_Exercise brief_
Retrieve every line of the data holding the word "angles".

[Provided entries]

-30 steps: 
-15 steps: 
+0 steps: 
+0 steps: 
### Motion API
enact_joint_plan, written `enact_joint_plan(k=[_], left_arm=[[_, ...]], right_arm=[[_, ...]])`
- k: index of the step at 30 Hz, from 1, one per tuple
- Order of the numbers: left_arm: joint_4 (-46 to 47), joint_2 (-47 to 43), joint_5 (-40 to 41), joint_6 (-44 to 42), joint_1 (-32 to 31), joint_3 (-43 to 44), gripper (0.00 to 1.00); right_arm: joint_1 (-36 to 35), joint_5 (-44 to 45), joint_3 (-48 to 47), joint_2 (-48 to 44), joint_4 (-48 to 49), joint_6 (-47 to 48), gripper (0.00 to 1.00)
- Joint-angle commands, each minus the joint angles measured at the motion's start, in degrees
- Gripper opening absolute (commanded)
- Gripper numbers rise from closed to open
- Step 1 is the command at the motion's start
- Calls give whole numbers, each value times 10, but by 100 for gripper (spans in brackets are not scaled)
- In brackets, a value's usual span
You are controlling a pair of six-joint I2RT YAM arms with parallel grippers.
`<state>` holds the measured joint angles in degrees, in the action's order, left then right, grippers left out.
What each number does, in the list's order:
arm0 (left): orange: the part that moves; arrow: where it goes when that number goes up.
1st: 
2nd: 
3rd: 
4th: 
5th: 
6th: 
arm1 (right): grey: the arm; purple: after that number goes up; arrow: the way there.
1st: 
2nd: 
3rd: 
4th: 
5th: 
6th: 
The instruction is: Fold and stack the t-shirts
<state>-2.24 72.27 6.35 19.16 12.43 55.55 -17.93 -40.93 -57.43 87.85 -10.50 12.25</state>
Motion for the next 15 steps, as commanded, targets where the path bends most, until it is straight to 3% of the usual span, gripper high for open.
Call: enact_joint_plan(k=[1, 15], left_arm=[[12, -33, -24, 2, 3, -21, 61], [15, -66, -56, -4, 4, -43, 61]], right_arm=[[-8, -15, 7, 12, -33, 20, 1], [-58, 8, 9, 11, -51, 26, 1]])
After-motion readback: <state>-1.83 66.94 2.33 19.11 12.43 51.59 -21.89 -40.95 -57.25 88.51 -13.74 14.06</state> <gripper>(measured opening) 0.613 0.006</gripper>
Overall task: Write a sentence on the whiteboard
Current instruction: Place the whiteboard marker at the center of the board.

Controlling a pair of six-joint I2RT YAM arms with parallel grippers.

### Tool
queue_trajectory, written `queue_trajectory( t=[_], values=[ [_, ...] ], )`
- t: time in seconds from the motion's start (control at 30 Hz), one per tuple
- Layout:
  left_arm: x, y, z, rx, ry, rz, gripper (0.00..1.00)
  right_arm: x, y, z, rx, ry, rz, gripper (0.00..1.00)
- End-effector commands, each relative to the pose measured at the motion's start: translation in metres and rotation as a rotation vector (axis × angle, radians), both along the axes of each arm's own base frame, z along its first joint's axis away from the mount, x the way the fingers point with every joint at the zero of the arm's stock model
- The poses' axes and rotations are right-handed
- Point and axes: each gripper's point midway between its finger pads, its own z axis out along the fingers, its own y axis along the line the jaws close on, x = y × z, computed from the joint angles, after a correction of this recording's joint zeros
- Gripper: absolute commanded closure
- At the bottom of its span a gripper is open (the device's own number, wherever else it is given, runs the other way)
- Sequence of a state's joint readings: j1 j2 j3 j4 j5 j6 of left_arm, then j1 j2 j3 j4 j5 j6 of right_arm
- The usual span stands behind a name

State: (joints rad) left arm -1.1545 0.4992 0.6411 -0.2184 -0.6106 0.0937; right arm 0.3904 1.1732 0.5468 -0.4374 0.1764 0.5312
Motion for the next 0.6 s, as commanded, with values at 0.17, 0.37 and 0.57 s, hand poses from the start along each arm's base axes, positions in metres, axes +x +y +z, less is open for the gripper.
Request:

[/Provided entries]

_Response_
- Joint-angle commands, each minus the joint angles measured at the motion's start, in degrees
`<state>` holds the measured joint angles in degrees, in the action's order, left then right, grippers left out.
- Point and axes: each gripper's point midway between its finger pads, its own z axis out along the fingers, its own y axis along the line the jaws close on, x = y × z, computed from the joint angles, after a correction of this recording's joint zeros

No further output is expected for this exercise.